*** Opening Record extracts ***

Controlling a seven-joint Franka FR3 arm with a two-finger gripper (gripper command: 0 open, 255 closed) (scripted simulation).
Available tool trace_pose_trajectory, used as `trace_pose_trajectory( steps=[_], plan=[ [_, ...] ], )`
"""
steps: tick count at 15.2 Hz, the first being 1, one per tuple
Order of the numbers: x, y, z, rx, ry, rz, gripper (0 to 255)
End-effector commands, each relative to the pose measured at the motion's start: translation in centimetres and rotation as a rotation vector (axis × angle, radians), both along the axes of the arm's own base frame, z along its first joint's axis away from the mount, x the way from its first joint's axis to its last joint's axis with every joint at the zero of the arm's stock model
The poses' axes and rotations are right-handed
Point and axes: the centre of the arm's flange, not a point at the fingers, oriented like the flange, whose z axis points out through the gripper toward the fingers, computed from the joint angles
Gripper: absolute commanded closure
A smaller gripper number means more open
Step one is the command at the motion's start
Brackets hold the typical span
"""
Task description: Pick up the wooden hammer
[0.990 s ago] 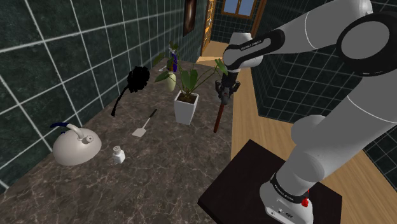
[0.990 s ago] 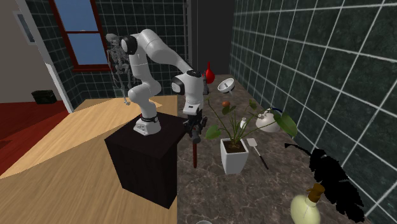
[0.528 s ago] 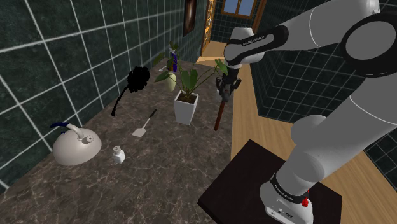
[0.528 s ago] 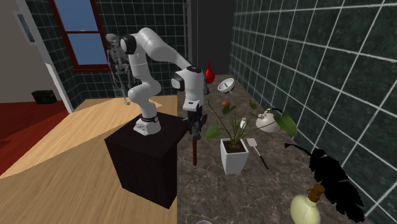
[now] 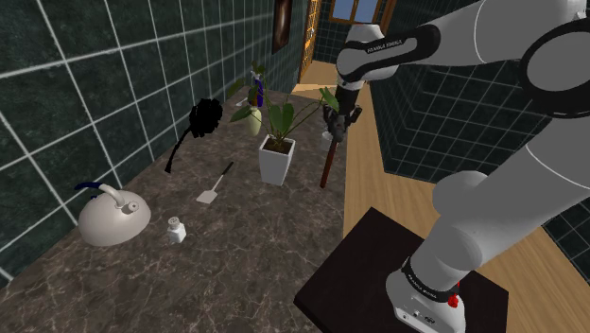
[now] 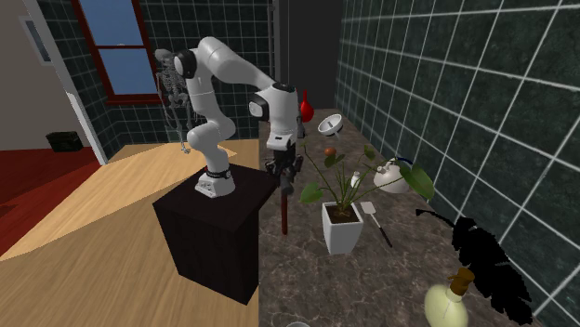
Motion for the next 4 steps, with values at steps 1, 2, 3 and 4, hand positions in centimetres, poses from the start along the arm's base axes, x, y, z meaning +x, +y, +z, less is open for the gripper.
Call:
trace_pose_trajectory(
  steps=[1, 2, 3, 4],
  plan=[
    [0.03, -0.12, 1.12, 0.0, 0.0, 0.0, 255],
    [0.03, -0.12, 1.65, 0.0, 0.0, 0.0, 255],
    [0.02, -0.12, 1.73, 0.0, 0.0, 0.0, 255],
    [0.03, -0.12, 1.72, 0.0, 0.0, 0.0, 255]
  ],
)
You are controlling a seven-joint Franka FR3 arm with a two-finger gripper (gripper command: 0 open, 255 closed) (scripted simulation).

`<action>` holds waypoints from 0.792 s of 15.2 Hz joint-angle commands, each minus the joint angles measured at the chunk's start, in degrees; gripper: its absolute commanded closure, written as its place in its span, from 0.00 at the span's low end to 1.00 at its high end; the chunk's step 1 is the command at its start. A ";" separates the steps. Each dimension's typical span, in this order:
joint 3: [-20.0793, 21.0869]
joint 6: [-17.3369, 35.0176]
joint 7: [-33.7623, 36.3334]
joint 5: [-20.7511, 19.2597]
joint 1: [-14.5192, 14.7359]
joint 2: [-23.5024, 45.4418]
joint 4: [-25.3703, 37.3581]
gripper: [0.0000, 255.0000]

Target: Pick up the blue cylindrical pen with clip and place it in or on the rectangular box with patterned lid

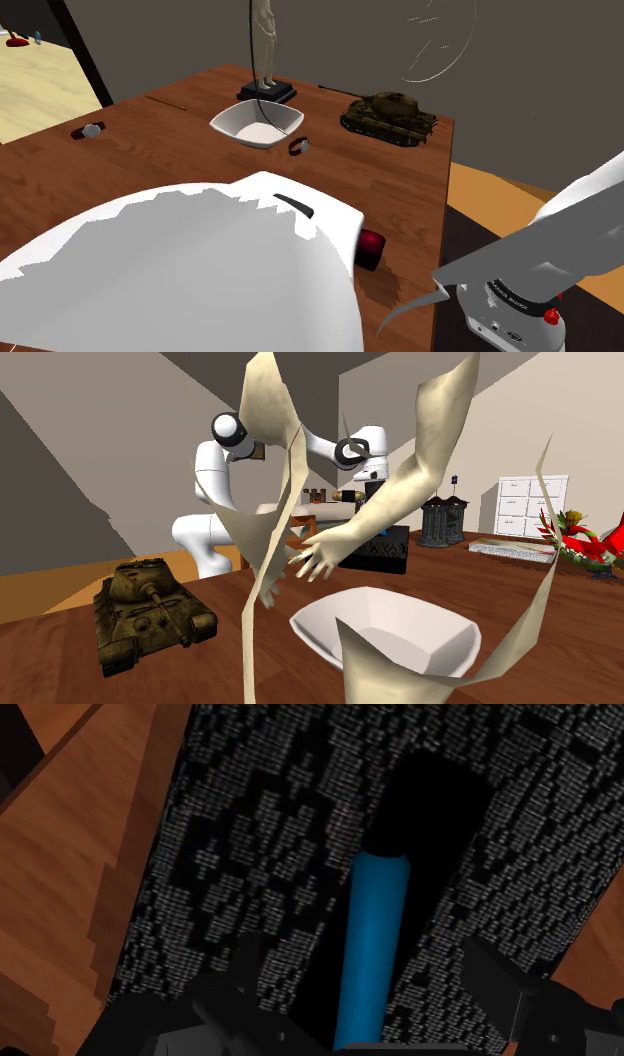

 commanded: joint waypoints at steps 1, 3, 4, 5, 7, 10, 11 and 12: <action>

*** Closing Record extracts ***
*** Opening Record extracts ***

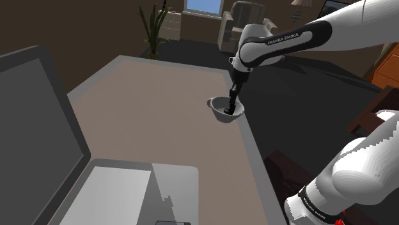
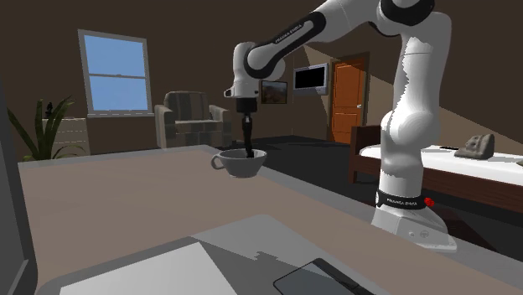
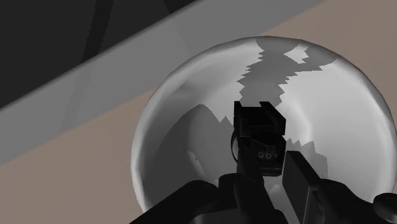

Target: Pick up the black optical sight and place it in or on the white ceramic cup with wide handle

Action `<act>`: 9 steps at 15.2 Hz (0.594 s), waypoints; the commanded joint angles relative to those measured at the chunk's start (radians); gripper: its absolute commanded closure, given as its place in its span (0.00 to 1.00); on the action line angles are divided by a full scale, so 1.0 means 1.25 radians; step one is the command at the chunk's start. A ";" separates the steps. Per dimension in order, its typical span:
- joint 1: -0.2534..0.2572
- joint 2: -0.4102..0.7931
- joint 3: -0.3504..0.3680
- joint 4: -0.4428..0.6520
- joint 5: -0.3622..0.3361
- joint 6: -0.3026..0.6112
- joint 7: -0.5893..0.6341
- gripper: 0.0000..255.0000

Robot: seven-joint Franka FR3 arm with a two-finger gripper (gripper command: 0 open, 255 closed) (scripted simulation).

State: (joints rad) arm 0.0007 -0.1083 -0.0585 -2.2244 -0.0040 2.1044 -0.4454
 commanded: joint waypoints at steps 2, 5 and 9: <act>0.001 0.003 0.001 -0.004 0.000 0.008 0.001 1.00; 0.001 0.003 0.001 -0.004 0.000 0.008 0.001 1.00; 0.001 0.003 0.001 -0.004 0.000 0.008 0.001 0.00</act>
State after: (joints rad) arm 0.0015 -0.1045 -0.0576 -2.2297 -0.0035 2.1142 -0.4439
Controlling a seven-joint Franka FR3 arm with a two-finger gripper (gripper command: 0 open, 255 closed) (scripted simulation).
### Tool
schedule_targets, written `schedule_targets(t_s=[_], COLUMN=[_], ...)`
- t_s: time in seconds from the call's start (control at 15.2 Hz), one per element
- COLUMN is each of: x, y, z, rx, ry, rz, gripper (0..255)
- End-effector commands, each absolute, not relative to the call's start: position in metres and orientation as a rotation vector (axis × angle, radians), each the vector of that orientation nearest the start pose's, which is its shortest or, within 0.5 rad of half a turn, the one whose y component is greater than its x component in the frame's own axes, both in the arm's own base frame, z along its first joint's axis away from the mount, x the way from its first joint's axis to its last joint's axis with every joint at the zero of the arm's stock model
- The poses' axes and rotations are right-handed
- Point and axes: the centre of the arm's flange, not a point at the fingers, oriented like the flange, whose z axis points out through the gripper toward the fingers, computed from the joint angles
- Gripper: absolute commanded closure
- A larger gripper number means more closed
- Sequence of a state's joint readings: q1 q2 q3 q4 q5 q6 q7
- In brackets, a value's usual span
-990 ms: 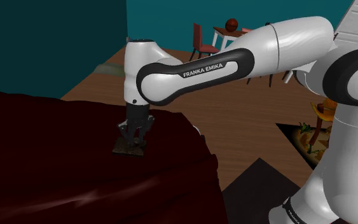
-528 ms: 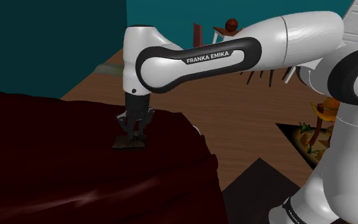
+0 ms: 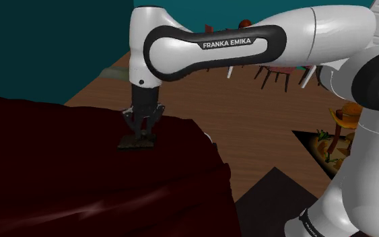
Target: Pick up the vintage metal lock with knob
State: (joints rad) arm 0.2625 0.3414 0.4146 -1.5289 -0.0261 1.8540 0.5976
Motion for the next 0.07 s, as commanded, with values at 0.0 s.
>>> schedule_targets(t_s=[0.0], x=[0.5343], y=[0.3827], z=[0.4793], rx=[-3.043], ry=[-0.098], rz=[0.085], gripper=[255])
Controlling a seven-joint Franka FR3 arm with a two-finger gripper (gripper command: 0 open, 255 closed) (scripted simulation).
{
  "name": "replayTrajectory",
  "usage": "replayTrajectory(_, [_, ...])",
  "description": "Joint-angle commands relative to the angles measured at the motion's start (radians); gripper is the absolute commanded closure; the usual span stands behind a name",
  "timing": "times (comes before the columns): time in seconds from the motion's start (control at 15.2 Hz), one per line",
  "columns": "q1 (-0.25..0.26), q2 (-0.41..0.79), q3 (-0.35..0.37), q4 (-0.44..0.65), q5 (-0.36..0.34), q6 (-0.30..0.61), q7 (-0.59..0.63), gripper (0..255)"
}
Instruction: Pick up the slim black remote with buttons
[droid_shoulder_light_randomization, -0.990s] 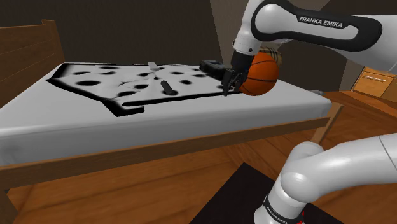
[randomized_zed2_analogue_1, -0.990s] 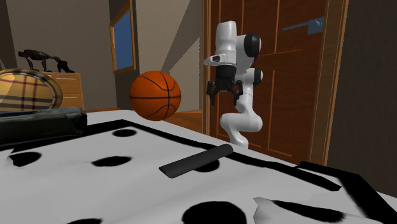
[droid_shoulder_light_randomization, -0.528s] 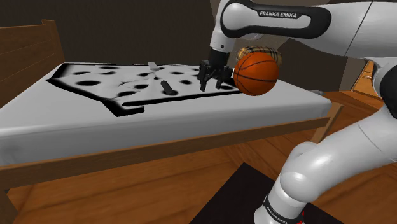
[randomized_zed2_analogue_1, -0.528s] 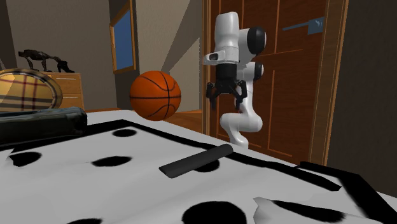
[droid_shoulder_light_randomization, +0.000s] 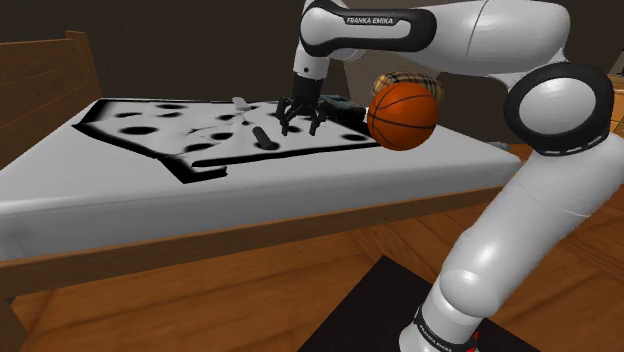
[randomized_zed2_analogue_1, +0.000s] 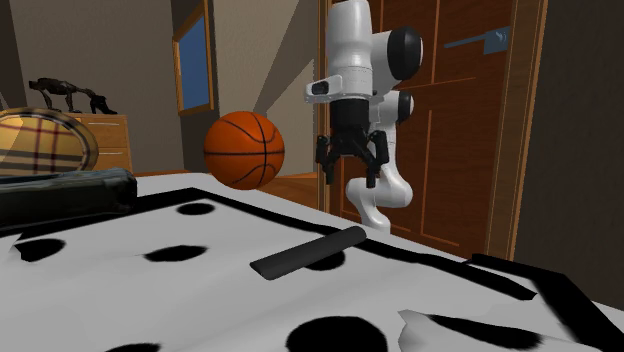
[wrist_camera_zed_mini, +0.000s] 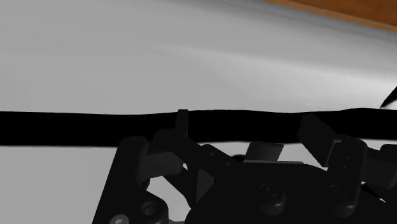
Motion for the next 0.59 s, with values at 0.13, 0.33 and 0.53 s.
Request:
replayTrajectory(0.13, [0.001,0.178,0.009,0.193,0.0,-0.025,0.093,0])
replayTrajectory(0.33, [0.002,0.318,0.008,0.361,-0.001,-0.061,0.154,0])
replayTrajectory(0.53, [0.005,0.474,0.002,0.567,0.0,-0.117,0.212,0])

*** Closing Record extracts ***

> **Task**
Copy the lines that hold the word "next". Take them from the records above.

> **Solution to this task**
Motion for the next 4 steps, with values at steps 1, 2, 3 and 4, hand positions in centimetres, poses from the start along the arm's base axes, x, y, z meaning +x, +y, +z, less is open for the gripper.
Motion for the next 0.07 s, as commanded, with values at 0.0 s.
Motion for the next 0.59 s, with values at 0.13, 0.33 and 0.53 s.

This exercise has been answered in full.